I meant parents doing this – sorry.

Yes and no. Will have to take loans no matter what but it would be ideal to minimize them. At the minimum $40-60k will have to be taken out. Have not gotten my letter yet but even UConn isn’t looking the best. They’ll do full pay for extreme prestige – my ED1 – but are (rightfully) hesitant otherwise. At the same time, they told me that they want me to be happy so a 10k-15k difference won’t make or break anything.

Yup. We put the numbers through and got $400k w/ interest in total if I remember correctly. They’re also suggesting to sell an inherited property so that’s also an option and would cover my brother too.

Can you clarify? Sorry

Didn’t know this - thanks. I have to contemplate because I do want to get a dual degree or at least a minor in CS or something close.
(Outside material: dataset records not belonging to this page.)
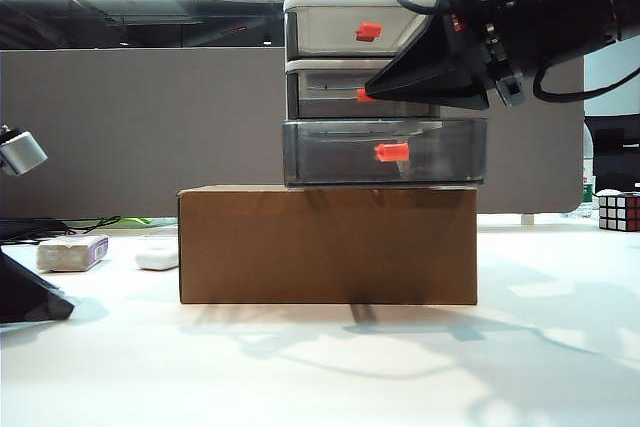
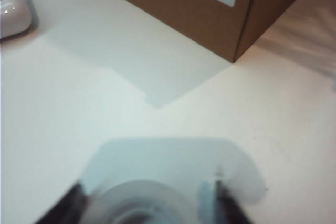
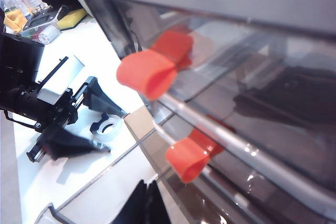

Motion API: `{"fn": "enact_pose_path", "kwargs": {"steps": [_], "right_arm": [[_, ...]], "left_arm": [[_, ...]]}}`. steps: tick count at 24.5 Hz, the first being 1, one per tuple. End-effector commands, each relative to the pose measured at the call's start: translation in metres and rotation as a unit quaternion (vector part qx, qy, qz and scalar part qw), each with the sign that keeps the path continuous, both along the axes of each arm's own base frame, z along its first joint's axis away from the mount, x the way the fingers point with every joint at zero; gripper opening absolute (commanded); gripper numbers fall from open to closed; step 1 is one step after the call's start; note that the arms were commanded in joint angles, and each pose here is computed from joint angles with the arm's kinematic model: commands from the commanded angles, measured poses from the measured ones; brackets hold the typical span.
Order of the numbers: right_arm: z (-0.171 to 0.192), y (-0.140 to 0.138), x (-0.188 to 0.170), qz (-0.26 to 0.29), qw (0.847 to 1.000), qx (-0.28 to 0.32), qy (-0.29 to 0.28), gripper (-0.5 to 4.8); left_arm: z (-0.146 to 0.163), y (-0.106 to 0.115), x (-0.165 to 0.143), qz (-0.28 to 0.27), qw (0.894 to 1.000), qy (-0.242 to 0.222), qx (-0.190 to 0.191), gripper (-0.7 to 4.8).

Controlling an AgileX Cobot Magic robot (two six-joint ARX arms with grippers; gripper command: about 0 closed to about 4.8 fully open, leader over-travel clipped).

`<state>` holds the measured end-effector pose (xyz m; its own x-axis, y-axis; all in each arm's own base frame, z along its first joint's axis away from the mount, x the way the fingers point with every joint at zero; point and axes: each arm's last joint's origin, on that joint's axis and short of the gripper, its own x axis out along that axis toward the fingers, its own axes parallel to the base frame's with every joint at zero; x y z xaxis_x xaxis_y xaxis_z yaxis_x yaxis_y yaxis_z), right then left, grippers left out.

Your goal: Open the third layer of the drawer on the table, pick up the transparent tape on the table and put it in, and finally close the drawer.

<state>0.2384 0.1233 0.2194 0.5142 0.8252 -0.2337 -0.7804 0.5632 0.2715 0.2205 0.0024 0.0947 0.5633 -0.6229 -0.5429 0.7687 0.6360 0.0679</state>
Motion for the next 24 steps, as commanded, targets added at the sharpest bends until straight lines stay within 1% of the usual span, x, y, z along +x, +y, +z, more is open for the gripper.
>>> {"fn": "enact_pose_path", "kwargs": {"steps": [1,2,6,8,9,10,12,15,17,18,21,22,23,24], "right_arm": [[0.004,0.0,0.0,0.001,1.0,0.004,-0.011,-0.05],[0.004,0.0,0.0,0.001,1.0,0.004,-0.011,-0.05],[0.004,0.0,0.0,0.002,1.0,0.004,-0.011,-0.05],[0.004,0.0,0.0,0.002,1.0,0.004,-0.011,-0.05],[0.004,0.0,0.0,0.002,1.0,0.004,-0.011,-0.05],[0.005,0.0,-0.001,0.003,1.0,0.006,-0.013,-0.05],[0.006,0.0,-0.001,0.003,1.0,0.006,-0.014,-0.05],[0.007,-0.001,-0.002,0.003,1.0,0.007,-0.016,-0.05],[0.009,-0.001,-0.002,0.003,1.0,0.009,-0.019,-0.05],[0.01,-0.001,-0.003,0.003,1.0,0.01,-0.022,-0.05],[0.014,-0.002,-0.005,0.003,1.0,0.014,-0.027,-0.05],[0.015,-0.002,-0.005,0.003,0.999,0.015,-0.029,-0.05],[0.017,-0.003,-0.007,0.002,0.999,0.017,-0.031,-0.05],[0.018,-0.003,-0.007,0.002,0.999,0.018,-0.033,-0.05]], "left_arm": [[-0.015,0.003,-0.011,0.034,0.996,0.068,0.057,1.86],[-0.015,0.003,-0.011,0.033,0.996,0.067,0.056,1.44],[-0.01,0.003,-0.006,0.035,0.996,0.061,0.055,1.41],[-0.002,0.003,0.0,0.034,0.997,0.055,0.052,1.25],[0.005,0.003,0.004,0.03,0.997,0.051,0.047,1.12],[0.021,0.004,0.008,0.027,0.998,0.037,0.045,1.11],[0.037,0.003,0.01,0.025,0.998,0.022,0.047,1.11],[0.066,-0.003,0.009,0.014,0.998,-0.024,0.05,1.11],[0.085,-0.012,0.004,0.001,0.997,-0.066,0.049,1.12],[0.103,-0.024,-0.006,-0.019,0.994,-0.101,0.041,1.16],[0.128,-0.044,-0.024,-0.051,0.988,-0.145,0.016,1.16],[0.135,-0.051,-0.03,-0.062,0.986,-0.156,0.004,1.16],[0.149,-0.065,-0.043,-0.079,0.981,-0.176,-0.019,1.16],[0.154,-0.071,-0.048,-0.085,0.979,-0.182,-0.028,1.16]]}}
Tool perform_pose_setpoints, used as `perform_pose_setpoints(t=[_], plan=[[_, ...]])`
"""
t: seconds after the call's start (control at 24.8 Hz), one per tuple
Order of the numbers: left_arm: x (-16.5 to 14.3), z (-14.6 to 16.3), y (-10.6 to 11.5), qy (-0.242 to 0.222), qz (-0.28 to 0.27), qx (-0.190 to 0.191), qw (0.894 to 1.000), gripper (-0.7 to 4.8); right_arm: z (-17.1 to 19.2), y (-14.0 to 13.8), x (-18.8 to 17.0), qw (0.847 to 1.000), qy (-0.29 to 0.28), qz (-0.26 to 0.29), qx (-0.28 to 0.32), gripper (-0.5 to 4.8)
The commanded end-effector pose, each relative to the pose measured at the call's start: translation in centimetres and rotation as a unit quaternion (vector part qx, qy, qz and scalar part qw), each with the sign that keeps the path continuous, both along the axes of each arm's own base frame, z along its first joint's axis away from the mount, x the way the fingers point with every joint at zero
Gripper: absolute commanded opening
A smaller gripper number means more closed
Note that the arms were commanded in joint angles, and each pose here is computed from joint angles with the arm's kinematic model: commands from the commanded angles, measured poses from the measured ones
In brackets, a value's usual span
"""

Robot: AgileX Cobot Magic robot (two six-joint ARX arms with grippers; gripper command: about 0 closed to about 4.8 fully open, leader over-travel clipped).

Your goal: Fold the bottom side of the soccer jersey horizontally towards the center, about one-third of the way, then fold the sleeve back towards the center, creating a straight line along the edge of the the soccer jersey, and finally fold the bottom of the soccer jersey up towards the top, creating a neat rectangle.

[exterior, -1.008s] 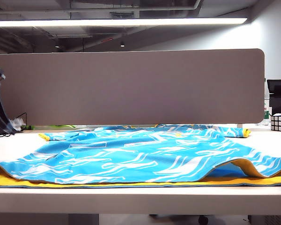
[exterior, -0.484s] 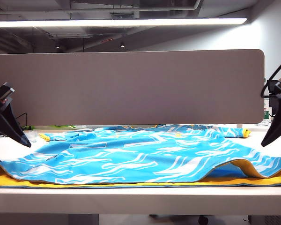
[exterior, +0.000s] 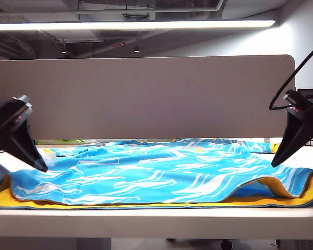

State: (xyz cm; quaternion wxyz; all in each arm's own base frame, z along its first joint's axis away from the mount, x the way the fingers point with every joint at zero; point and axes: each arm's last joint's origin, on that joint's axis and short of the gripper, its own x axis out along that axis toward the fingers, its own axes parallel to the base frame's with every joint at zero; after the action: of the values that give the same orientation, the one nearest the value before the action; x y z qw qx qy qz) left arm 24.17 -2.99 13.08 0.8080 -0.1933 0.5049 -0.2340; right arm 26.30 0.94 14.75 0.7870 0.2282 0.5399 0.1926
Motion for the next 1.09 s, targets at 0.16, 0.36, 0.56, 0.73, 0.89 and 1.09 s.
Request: perform_pose_setpoints(t=[0.16,0.36,0.56,0.73,0.89,1.09], plan=[[-2.3,-2.9,-0.2,0.133,0.014,0.073,0.988,2.06,-0.9,0.0,-0.6,0.998,0.035,-0.017,-0.043,2.52],[-1.8,-2.7,-0.1,0.099,0.007,0.081,0.992,-0.06,-0.8,0.1,-0.4,0.999,0.021,-0.015,-0.042,-0.03],[-2.3,-1.4,-0.1,0.086,0.007,0.08,0.993,-0.06,0.5,0.1,-1.2,0.999,0.016,-0.006,-0.035,-0.03],[-4.0,2.3,0.1,0.048,0.018,0.073,0.996,-0.06,3.4,0.2,-3.2,0.999,-0.001,0.003,-0.039,-0.03],[-7.5,6.2,0.4,0.008,0.042,0.063,0.997,-0.06,7.2,0.3,-6.7,0.999,-0.038,0.002,-0.038,-0.03],[-12.0,9.2,0.7,-0.033,0.074,0.018,0.996,-0.06,9.8,0.5,-11.0,0.998,-0.058,0.005,-0.036,-0.03]])
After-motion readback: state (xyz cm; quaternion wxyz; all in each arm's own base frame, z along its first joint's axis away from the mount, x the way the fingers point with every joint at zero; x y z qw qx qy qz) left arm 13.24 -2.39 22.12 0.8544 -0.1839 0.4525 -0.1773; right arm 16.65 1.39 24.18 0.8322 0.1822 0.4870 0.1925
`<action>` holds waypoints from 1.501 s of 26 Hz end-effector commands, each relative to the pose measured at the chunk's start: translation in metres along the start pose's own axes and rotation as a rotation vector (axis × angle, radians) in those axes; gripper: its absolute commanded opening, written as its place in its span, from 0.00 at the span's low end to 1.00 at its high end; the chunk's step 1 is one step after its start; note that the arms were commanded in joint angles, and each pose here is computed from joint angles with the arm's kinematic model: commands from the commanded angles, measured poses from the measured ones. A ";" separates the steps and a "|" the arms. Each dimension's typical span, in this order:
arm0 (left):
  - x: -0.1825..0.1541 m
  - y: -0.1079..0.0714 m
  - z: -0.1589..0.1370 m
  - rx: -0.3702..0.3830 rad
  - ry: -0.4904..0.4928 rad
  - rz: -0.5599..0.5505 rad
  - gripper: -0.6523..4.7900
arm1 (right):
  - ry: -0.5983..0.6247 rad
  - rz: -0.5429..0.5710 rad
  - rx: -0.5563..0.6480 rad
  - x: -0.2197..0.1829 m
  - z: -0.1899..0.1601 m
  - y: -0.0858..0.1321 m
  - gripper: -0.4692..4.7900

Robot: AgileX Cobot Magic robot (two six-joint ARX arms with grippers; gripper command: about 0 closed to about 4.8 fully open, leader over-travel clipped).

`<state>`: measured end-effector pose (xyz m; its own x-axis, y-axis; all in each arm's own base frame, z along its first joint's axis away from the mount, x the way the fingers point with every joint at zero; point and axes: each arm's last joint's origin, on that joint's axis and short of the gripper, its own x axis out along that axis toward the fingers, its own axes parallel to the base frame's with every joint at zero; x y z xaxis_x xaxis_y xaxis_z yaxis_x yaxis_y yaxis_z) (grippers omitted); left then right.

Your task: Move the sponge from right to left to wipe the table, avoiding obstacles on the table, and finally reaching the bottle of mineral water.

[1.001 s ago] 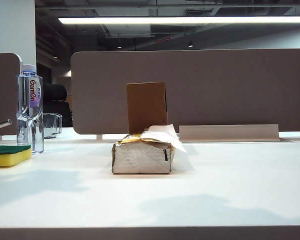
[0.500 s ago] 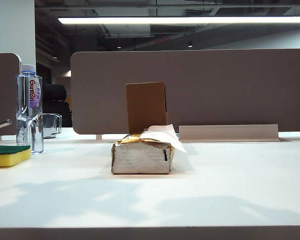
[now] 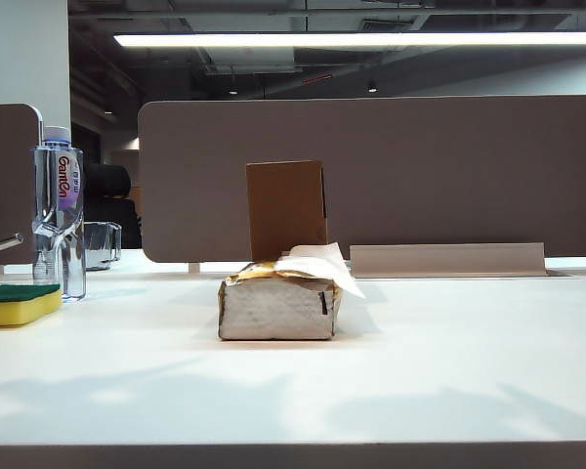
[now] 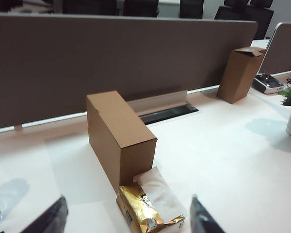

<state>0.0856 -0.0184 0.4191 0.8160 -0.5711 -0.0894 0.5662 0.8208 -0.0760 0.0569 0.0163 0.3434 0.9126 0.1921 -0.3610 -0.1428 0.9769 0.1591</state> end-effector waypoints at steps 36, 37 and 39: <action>-0.048 -0.024 -0.114 0.114 -0.079 0.178 0.33 | -0.150 0.174 -0.053 0.017 -0.066 -0.008 0.08; -0.047 -0.023 -0.116 0.118 -0.086 0.176 0.33 | -0.156 0.185 -0.053 0.021 -0.068 -0.008 0.08; -0.044 -0.021 -0.123 0.124 -0.098 0.176 0.32 | -0.164 0.210 -0.055 0.028 -0.071 -0.007 0.08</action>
<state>0.0221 -0.0120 0.3032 0.9079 -0.4182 -0.0290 0.4191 0.9071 0.0393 0.0532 0.0195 0.2658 0.9118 0.3488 -0.2170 -0.3198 0.9342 0.1577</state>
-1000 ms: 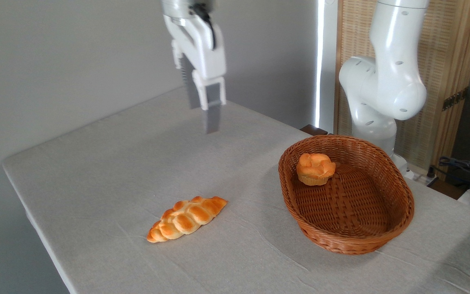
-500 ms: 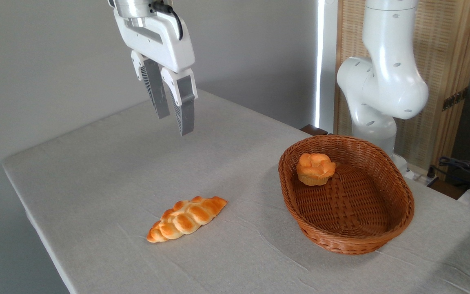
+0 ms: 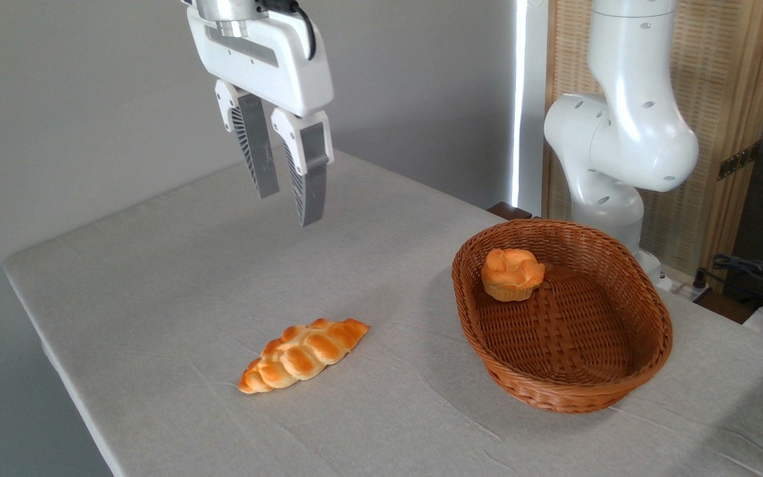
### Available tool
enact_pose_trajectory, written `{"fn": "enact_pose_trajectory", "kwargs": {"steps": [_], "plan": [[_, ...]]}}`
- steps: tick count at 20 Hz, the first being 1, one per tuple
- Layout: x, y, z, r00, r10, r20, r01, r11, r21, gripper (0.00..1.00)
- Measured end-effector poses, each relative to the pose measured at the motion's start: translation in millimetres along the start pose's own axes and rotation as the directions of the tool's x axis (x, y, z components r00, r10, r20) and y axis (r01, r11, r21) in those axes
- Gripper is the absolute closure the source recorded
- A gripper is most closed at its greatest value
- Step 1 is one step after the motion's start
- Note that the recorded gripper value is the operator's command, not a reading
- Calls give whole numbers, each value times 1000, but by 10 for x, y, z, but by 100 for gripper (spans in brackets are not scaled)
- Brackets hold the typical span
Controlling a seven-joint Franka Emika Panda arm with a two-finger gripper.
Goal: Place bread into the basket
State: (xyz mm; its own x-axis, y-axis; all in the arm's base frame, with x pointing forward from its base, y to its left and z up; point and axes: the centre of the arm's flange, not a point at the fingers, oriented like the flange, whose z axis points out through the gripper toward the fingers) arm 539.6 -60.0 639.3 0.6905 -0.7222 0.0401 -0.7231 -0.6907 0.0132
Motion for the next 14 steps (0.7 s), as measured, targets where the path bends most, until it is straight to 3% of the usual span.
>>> {"fn": "enact_pose_trajectory", "kwargs": {"steps": [4,14], "plan": [[159,188,23,999,43,4,-43,999,-2,0],[147,150,51,999,37,9,-36,999,-6,0]]}}
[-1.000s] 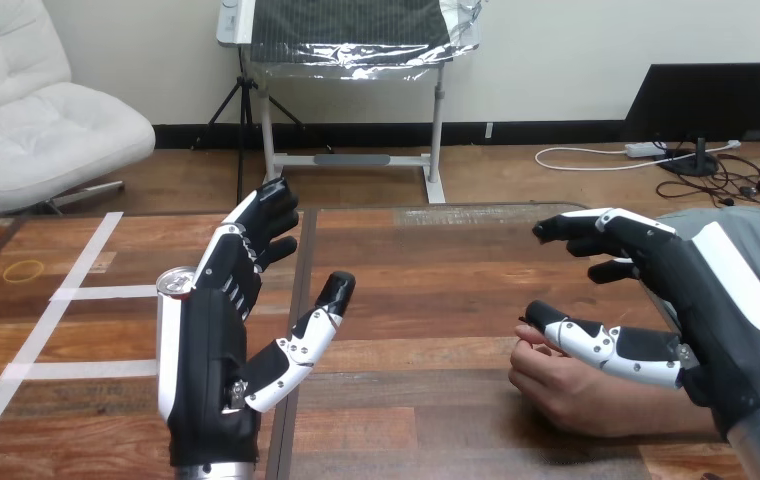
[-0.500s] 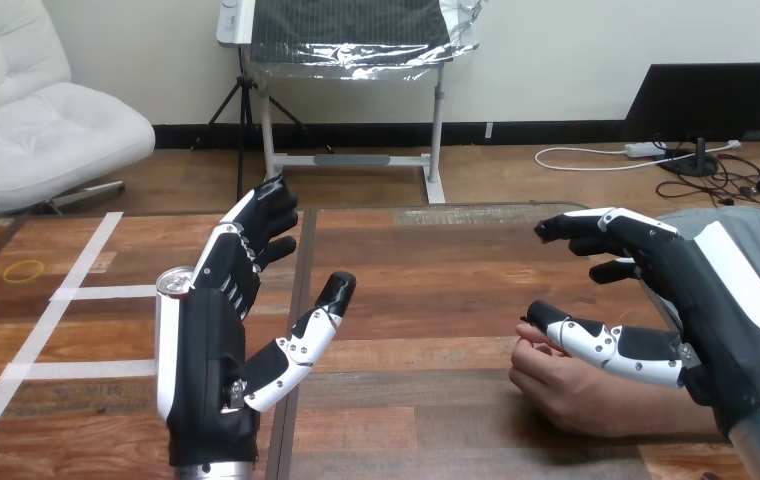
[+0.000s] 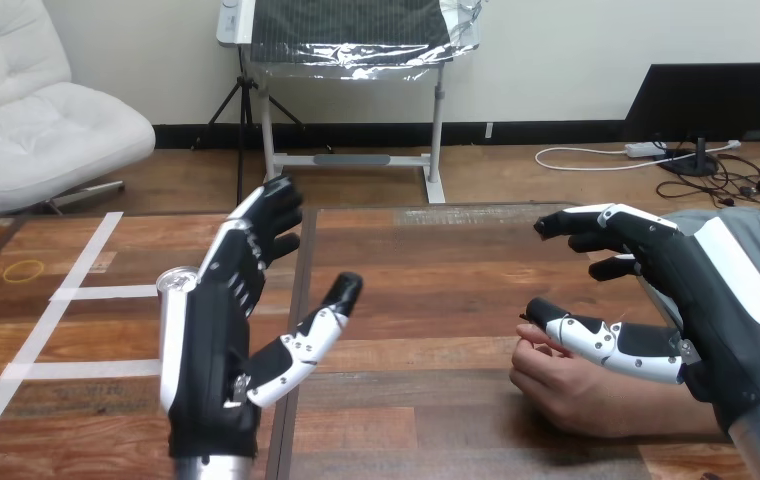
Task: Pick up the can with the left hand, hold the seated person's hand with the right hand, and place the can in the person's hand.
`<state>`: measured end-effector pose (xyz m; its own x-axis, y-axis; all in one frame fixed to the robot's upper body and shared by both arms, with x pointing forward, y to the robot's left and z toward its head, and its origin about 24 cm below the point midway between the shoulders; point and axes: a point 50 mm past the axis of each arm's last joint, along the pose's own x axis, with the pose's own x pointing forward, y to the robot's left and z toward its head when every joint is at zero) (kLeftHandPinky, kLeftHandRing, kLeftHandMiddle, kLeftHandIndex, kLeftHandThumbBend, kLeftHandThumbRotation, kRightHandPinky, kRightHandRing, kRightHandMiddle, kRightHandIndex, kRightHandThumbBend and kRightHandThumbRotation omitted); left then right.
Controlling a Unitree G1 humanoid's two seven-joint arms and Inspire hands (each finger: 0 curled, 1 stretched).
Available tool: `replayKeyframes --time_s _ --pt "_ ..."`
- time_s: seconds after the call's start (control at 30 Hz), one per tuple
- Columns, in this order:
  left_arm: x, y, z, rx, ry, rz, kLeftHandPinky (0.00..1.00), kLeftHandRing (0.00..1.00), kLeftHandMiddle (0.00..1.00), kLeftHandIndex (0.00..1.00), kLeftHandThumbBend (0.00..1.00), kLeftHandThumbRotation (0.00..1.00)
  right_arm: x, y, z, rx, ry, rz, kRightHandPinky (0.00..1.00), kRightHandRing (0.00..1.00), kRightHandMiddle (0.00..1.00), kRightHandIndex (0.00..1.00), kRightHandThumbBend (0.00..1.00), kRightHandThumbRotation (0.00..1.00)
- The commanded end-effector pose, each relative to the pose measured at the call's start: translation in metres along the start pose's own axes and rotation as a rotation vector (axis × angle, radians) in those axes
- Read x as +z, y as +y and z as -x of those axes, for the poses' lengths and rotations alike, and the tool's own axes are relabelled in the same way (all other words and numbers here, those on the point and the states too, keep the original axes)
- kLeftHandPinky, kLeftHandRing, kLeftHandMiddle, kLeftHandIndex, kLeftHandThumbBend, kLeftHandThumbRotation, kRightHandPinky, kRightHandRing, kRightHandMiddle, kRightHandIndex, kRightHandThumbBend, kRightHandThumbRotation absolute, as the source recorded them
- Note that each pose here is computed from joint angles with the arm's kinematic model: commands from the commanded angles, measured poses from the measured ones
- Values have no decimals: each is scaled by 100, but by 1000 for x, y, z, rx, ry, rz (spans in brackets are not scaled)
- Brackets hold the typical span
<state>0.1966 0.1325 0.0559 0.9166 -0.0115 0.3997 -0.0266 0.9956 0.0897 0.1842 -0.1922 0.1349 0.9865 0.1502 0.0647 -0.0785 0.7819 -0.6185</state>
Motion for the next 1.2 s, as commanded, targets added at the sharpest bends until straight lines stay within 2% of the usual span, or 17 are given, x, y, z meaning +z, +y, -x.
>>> replayKeyframes --time_s 0.0,0.37,0.53,0.73,0.97,1.17 --pt "27 23 -16 -30 -105 -149 80 82 83 81 66 0 11 -10 -8 -35 -80 54 69 78 79 71 61 0" --pt "49 50 -24 12 -116 -365 81 83 84 82 72 3 11 -10 -8 -37 -82 59 68 77 79 70 62 0" --pt "56 60 -27 29 -115 -439 82 84 86 83 73 8 11 -9 -9 -35 -81 53 68 77 79 70 61 0" --pt "60 73 -31 33 -120 -595 80 84 86 84 72 16 11 -9 -9 -33 -75 49 67 77 79 70 60 0" --pt "62 90 -39 -49 -17 -746 81 86 89 86 70 24 11 -9 -10 -27 -79 43 68 78 79 70 60 0" --pt "60 104 -51 -128 52 -817 83 88 90 87 71 25 10 -9 -11 -31 -80 34 68 79 80 71 59 0"
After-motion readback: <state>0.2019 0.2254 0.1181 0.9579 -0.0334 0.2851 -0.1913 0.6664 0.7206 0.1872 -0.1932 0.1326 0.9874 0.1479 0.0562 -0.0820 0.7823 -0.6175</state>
Thanks! I’ll update with more offers and will probably compare schools here by May :slight_smile:

You said $250K including interest. Now you say $400K?

Is this a real question?

No, no, no.

How can they pay for ED1 but have to borrow and spend $400K for Emory…something isn’t jiving.

I forgot to put the link (enrichment).

This scenario is preposterous. Yes, some schools place more or many in IB but it’s still not everyone - so even if a school gave you better odds, they wouldn’t be great - and you truthfully have no idea if in four years this is what you want. Bing can also get you there - not saying it will - but there are Bing alums in IB. I see Mizuho, Citi, Moelis and more.

They too have enrichment. And both have grads in IB roles - maybe not as many as other schools, but nonetheless, you bust tail and who knows. But debt = bad but you are talking about as much debt as a mortgage or medical school. That’s financial suicide for life!!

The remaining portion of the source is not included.